I am seeking to predict, from individual level hospital discharge data, at population level, the prevalence of what are called ‘nursing-sensitive outcomes’. These are things like hospital acquired pressure ulcer, delirium, urinary tract infection and pneumonia. They are known to be poorly recorded in routine discharge data (like the UK HES).
I have
- A detailed chart review of 1000 people from one hospital, which gives me the gold standard ‘truth’.
- For those 1,000 patients in that hospital, the routine data for those discharges - on which I train my prediction model.
- The corresponding individual level national discharge data, for 120,000 episodes, from which I desire to predict the prevalence of adverse outcomes
All this works fine, fitting logistic models in rstanarm. (It also works fine fitting ranger models in mlr3).
I would like to explore further the effect of hospitals and hospital types (there are 2). To do this, I have other adverse outcomes, believed to be well-recorded, in the national data, for example, death in hospital, transfer to long-term care, and others.

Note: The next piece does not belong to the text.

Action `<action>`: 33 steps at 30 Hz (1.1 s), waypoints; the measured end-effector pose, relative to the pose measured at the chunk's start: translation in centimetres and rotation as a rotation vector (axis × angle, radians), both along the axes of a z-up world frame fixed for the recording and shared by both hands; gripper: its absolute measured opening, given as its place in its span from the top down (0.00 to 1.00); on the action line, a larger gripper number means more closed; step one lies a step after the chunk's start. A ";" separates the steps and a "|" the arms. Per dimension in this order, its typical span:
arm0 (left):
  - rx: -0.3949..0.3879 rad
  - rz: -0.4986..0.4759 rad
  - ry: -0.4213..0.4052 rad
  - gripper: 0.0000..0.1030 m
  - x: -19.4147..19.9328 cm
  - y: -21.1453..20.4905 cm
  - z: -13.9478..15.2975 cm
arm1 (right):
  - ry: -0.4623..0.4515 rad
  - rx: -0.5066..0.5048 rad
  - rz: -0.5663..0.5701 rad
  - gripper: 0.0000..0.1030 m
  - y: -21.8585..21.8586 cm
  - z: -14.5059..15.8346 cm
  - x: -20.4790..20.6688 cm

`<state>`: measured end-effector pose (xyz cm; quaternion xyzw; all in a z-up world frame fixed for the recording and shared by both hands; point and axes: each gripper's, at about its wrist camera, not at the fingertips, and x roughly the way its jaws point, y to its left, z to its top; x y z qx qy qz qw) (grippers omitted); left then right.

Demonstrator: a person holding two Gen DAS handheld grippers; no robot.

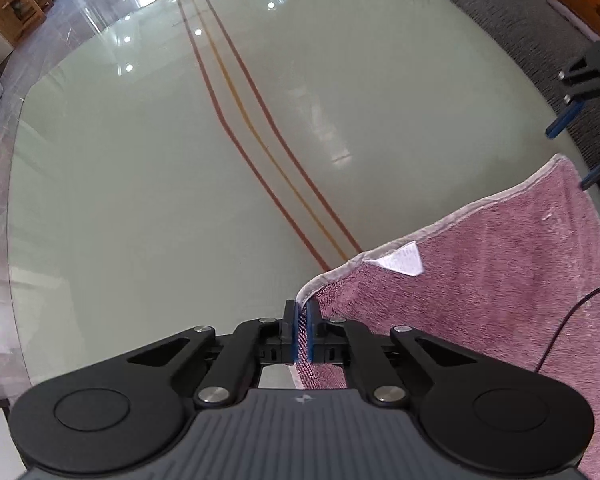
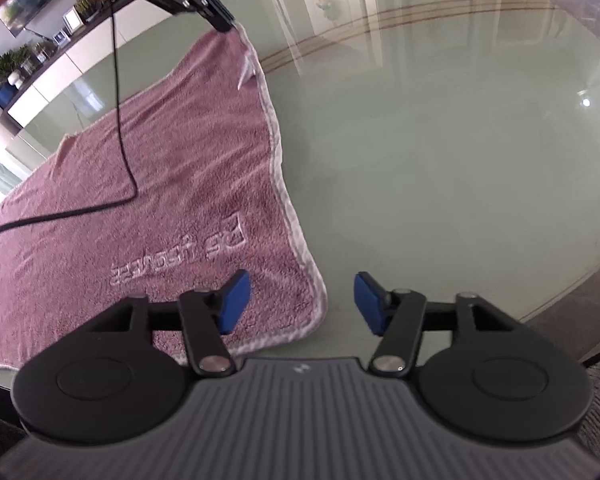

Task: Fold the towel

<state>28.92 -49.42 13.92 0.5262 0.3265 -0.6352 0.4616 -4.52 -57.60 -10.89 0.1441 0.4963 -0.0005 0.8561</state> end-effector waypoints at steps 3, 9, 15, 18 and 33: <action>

Is there a systematic way to do this? I have thought of using the other adverse outcomes to set up some comparison between the hospitals. The logic, which I cannot test, but does fir with the literature, is that the well-recorded adverse outcomes (Death etc,), will be correlated with the poorly recorded adverse outcomes (Delirium etc.).
I am well aware that I lack the data to directly estimate the impact of say, Hospital Type 2, or Hospital 12, but I am interested in capturing, even roughly, variability due to between hospital variation. It is almost 100% certain that there is such variability.
One way would to use the national data to set informative priors on the hospital level effects, but I’m not sure that this makes sense, nor do I see how to do it. I’ve looked for examples of similar problems, and failed to find them. Another would be to estimate some kind of latent trait model, but I’m not sure how to glue that together with my main logistic model in Stan.
Any suggestions, references, comments would be very welcome.